**Your goal**
Each line below that includes the word "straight" is to be reported.

**Exercise material**
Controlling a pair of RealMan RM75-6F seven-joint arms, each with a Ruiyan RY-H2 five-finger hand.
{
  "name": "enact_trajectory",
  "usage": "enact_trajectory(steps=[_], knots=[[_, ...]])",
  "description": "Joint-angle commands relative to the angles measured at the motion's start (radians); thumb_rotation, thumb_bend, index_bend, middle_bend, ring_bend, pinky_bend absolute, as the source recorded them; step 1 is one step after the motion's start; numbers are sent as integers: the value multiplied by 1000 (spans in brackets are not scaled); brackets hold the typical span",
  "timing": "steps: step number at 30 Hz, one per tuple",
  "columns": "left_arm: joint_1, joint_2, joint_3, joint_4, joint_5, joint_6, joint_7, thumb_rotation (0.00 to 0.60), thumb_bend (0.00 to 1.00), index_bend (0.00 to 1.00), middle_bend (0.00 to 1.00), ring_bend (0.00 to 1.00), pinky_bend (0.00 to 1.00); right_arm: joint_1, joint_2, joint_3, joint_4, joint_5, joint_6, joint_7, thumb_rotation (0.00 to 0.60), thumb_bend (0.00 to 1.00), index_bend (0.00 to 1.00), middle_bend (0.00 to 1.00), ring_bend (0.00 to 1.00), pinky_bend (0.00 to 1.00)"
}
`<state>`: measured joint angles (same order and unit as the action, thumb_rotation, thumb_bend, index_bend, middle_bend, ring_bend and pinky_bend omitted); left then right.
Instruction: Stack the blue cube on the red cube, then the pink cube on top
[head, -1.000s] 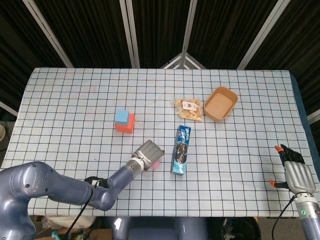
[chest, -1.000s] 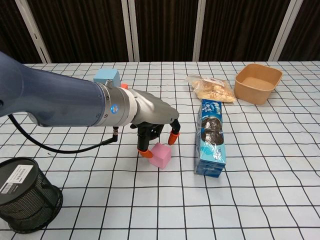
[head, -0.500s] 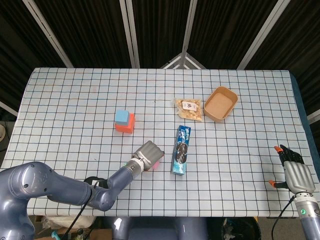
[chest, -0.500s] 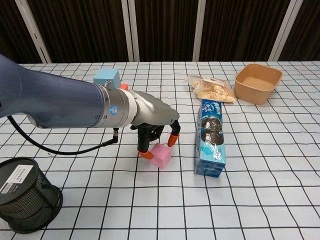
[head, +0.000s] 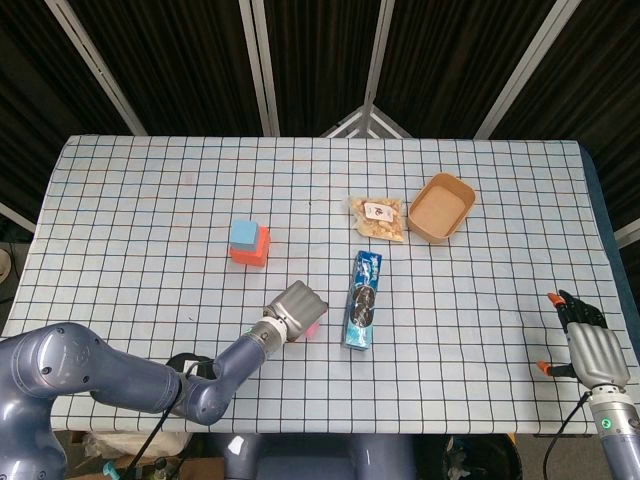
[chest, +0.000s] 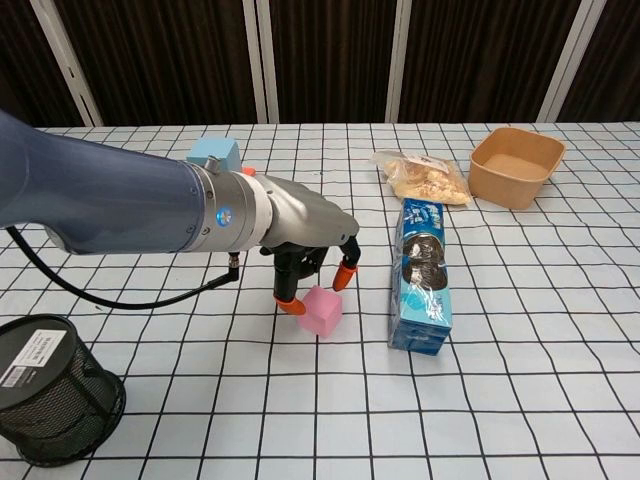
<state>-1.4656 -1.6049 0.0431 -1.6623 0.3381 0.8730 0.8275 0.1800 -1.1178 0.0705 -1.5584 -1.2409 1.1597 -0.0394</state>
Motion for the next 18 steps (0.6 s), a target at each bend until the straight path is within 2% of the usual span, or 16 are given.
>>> enact_trajectory(steps=[1,18], knots=[[0,0,1,1,-7,-1,5,600,331,357,817,647,696,1,1,-1,-1,-1,-2,1,600,95,33,38,58,87],[1,-4,-2,10,-25,-15,15,600,340,377,820,646,696,1,0,0,1,1,0,5,600,95,33,44,58,87]])
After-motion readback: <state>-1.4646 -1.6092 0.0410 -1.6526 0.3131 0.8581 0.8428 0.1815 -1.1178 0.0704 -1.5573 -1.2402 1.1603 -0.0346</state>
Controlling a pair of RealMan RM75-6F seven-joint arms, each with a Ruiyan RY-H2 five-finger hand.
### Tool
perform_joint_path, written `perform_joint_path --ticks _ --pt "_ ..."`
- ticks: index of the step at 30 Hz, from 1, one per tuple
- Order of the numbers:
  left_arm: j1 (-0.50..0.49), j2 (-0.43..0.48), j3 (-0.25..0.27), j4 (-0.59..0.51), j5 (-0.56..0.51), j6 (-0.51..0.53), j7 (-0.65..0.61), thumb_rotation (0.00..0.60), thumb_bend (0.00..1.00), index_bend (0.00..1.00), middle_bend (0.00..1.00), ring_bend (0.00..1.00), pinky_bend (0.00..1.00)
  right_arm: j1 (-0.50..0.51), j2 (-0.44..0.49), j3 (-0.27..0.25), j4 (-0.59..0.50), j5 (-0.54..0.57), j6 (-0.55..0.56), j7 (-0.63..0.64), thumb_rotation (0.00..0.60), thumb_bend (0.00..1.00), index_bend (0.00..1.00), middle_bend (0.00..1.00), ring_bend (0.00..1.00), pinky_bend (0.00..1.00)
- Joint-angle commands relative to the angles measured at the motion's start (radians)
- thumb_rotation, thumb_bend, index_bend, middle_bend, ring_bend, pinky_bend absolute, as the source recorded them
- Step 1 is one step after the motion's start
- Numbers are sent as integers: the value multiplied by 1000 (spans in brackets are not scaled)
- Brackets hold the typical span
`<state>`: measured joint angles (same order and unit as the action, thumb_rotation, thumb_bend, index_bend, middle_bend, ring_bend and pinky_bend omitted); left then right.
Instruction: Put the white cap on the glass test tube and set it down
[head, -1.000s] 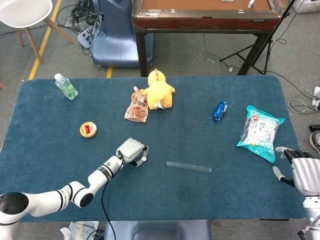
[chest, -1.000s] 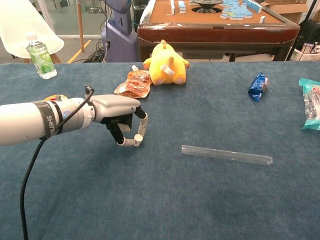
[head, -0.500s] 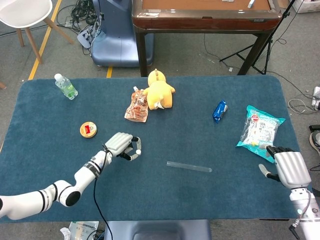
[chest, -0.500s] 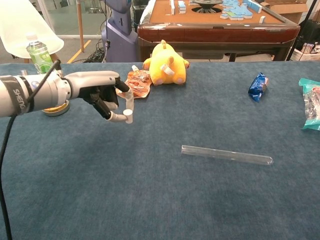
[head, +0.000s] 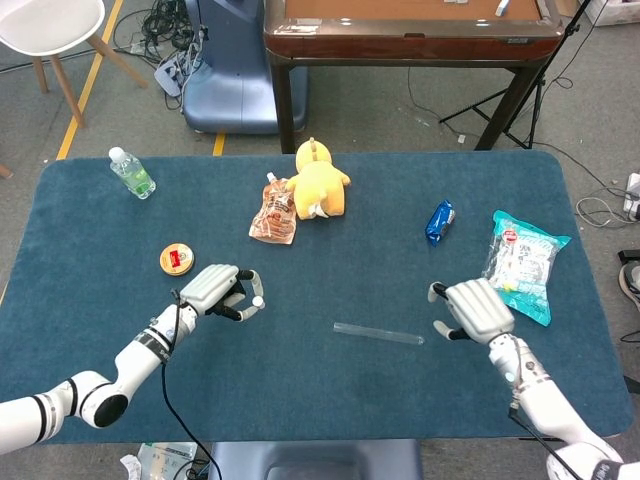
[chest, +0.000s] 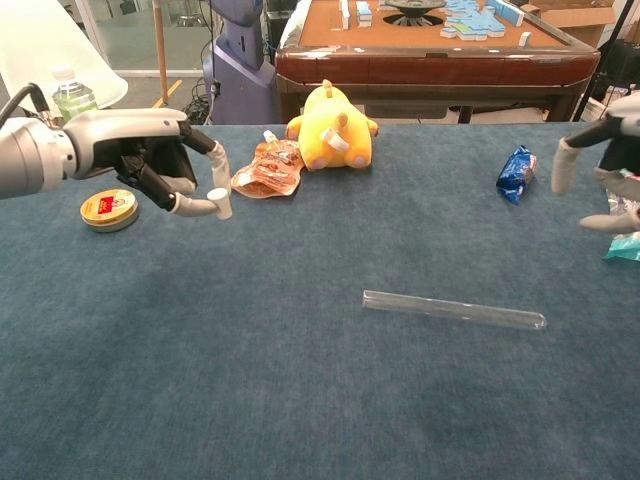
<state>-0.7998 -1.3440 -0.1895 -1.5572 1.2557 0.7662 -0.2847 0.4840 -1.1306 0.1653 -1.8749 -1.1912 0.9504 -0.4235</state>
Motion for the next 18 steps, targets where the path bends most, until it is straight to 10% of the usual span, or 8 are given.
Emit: perform_joint_path --ticks 1,18 --pt "12 16 6 -22 15 17 -2 600 320 536 1000 1000 1000 80 -84 20 41 91 -69 -59 600 272 470 890 997 965" --pt "13 22 30 -49 23 10 26 600 320 529 1000 1000 1000 262 -368 -37 228 332 -84 -216 600 187 554 954 1000 1000"
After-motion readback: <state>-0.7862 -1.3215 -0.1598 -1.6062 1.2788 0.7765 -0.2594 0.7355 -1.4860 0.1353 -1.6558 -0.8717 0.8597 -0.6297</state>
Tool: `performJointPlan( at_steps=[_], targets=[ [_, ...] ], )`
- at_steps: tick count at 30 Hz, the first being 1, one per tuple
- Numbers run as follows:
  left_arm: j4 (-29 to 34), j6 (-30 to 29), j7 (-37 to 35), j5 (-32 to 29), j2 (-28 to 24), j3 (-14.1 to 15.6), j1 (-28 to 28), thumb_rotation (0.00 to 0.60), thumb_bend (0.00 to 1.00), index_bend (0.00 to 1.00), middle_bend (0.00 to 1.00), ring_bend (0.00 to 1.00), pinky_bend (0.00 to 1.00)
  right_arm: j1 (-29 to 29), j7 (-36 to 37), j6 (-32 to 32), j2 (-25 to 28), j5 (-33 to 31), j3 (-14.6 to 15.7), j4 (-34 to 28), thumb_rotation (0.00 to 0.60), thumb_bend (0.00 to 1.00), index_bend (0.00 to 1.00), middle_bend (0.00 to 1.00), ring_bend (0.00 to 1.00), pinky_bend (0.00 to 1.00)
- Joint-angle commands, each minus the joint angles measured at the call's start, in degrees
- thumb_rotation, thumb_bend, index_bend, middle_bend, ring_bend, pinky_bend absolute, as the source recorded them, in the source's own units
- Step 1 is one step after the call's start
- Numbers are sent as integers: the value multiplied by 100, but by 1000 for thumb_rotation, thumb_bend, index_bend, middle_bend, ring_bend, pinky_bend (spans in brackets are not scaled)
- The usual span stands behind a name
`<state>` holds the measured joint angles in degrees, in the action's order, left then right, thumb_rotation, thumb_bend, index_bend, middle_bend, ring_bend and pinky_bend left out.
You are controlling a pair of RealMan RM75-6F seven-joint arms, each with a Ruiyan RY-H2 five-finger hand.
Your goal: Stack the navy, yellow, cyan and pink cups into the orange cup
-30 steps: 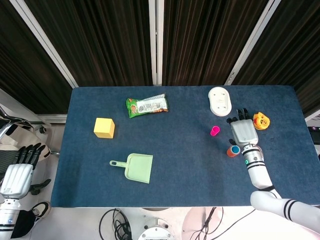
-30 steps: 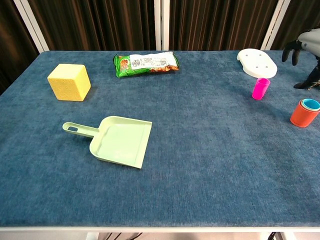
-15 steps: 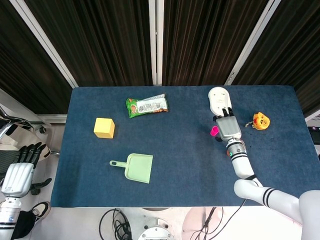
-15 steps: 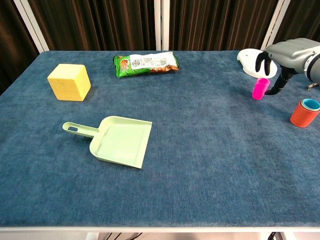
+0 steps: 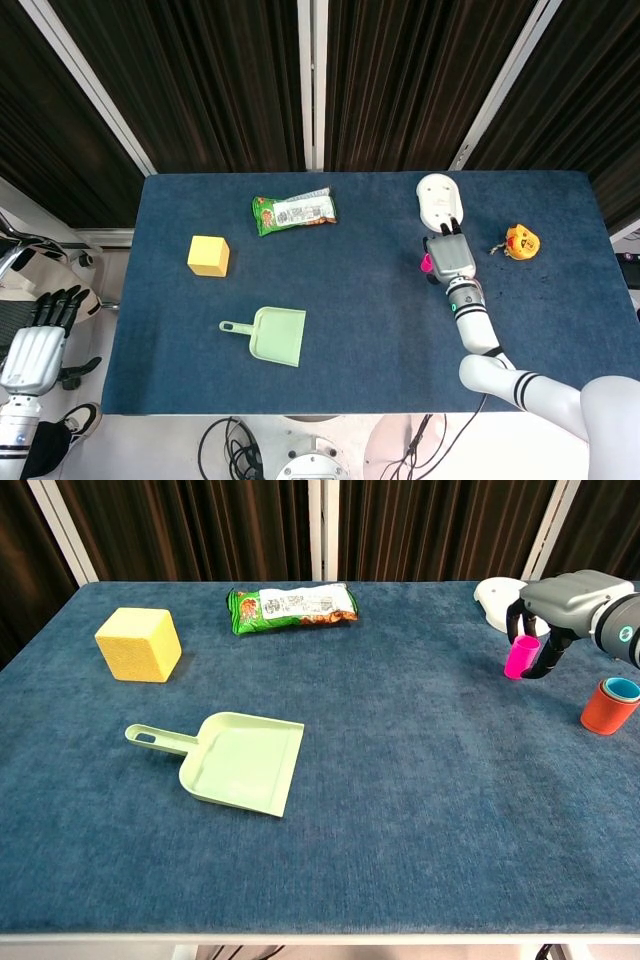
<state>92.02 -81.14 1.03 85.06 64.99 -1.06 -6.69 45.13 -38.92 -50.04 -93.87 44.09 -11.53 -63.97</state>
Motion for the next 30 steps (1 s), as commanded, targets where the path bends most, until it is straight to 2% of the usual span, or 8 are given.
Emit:
performJointPlan(
  at_steps=[1,13,18,22,30],
  targets=[
    [-8,19,16,8,10,9,-10,600,58,84,21,0,12,13,-10,-4,-46,-13,19,45,600,122,424,456,137,0],
    [15,-2,5,2,-34,11,3,600,59,84,21,0,12,39,66,-150,-241,88,1,285,600,234,587,553,225,0],
    [26,-2,-19,-3,-52,12,6,600,59,84,21,0,12,26,93,-214,-196,112,-41,209,600,242,607,570,241,0],
    [18,-2,-45,-11,-61,8,9,600,59,84,21,0,12,-24,139,-410,81,212,-117,-220,600,241,608,570,242,0],
    [12,6,-50,13,-39,0,-14,600,58,84,21,0,12,-317,-71,-791,1383,-12,-191,-2001,600,241,615,578,242,0]
  ],
)
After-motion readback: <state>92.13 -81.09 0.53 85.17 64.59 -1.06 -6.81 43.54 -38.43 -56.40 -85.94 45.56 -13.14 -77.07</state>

**Output for this task**
Motion for the next 18 steps (0.6 s), a target at each bend until the straight path is within 2% of the usual span, or 16 are given.
Motion for the next 18 steps, targets where the path bends most, until it is straight to 10% of the usual span, or 8 are given.
Motion for the next 30 steps (1 s), as commanded, targets where the path bends most, until it is straight to 2% of the usual span, or 8 are given.

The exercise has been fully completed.